■ **WHAT IS REQUIRED**: Nothing but the lines from the one with "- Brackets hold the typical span" down to the one with "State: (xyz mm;" should be returned, exactly and with both ends included, from the material below.

■ **SUPPLIED RECORDS**:
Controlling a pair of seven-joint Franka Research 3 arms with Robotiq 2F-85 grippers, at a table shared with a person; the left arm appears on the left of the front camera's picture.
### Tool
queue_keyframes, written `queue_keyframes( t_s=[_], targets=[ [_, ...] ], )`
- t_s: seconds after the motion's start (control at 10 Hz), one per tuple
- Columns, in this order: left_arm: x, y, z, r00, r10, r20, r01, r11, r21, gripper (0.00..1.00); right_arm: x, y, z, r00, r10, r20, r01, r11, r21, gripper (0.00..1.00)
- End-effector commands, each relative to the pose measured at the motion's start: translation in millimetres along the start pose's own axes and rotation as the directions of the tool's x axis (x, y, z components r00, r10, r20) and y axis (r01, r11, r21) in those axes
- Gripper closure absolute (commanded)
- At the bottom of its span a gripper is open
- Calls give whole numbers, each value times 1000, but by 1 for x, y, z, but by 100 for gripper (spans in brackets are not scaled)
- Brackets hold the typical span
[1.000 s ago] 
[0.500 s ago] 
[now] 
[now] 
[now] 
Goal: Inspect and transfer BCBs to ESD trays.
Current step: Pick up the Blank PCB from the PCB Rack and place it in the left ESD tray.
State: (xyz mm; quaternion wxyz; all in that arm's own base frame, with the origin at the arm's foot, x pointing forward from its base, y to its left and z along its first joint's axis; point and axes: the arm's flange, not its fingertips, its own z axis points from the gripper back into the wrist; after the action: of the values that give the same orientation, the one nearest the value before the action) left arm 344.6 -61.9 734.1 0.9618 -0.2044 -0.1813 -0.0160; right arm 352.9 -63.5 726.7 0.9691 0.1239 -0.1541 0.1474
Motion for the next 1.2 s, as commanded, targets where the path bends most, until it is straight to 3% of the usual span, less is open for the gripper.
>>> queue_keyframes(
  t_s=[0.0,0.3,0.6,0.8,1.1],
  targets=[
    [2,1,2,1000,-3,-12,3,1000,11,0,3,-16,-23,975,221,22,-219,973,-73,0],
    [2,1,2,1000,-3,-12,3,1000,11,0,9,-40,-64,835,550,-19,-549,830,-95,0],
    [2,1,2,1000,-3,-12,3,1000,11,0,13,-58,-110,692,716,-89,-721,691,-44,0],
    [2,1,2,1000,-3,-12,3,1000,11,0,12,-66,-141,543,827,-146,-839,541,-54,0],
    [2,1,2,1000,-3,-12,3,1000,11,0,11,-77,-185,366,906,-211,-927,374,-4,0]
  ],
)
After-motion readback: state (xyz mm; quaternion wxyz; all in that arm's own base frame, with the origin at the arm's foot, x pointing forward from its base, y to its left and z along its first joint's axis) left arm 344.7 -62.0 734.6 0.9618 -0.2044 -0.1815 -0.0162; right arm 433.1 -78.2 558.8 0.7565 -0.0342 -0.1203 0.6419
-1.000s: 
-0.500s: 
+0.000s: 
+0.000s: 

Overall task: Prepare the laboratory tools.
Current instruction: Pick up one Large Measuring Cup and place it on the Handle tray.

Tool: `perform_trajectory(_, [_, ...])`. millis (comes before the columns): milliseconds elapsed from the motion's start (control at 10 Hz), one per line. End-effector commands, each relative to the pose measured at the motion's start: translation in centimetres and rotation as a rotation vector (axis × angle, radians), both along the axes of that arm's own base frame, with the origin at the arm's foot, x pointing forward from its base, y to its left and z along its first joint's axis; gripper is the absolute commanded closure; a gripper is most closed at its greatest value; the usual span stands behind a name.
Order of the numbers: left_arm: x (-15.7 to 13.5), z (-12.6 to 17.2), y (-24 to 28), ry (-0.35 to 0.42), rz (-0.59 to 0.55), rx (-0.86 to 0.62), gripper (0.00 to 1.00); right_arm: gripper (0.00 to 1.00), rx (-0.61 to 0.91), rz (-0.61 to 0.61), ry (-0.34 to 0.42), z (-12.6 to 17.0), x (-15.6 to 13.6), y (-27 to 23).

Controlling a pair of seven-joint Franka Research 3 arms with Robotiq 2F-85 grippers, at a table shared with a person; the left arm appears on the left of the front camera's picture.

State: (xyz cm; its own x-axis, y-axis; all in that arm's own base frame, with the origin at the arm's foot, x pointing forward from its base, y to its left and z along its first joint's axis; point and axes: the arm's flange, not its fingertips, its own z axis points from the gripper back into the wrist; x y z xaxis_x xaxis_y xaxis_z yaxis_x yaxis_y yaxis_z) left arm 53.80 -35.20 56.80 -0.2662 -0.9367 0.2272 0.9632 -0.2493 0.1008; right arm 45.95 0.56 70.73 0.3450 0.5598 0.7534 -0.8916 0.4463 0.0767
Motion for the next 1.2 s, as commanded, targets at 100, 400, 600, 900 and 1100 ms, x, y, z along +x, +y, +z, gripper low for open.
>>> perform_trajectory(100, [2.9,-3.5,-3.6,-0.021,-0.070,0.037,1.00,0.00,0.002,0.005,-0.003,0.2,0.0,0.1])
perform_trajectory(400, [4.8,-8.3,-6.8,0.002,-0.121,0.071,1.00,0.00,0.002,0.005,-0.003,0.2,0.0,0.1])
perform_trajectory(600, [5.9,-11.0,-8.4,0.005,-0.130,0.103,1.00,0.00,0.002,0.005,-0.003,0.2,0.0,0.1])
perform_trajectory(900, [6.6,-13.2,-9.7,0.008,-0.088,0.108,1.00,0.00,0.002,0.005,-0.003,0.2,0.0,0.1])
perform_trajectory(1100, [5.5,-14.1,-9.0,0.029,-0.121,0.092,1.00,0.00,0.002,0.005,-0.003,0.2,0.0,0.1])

■ **EXPECTED OUTPUT**:
- Brackets hold the typical span
[1.000 s ago] 
[0.500 s ago] 
[now] 
[now] 
[now] 
Goal: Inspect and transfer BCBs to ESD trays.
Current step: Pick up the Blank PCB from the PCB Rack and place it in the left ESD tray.
State: (xyz mm; quaternion wxyz; all in that arm's own base frame, with the origin at the arm's foot, x pointing forward from its base, y to its left and z along its first joint's axis; point and axes: the arm's flange, not its fingertips, its own z axis points from the gripper back into the wrist; after the action: of the values that give the same orientation, the one nearest the value before the action) left arm 344.6 -61.9 734.1 0.9618 -0.2044 -0.1813 -0.0160; right arm 352.9 -63.5 726.7 0.9691 0.1239 -0.1541 0.1474

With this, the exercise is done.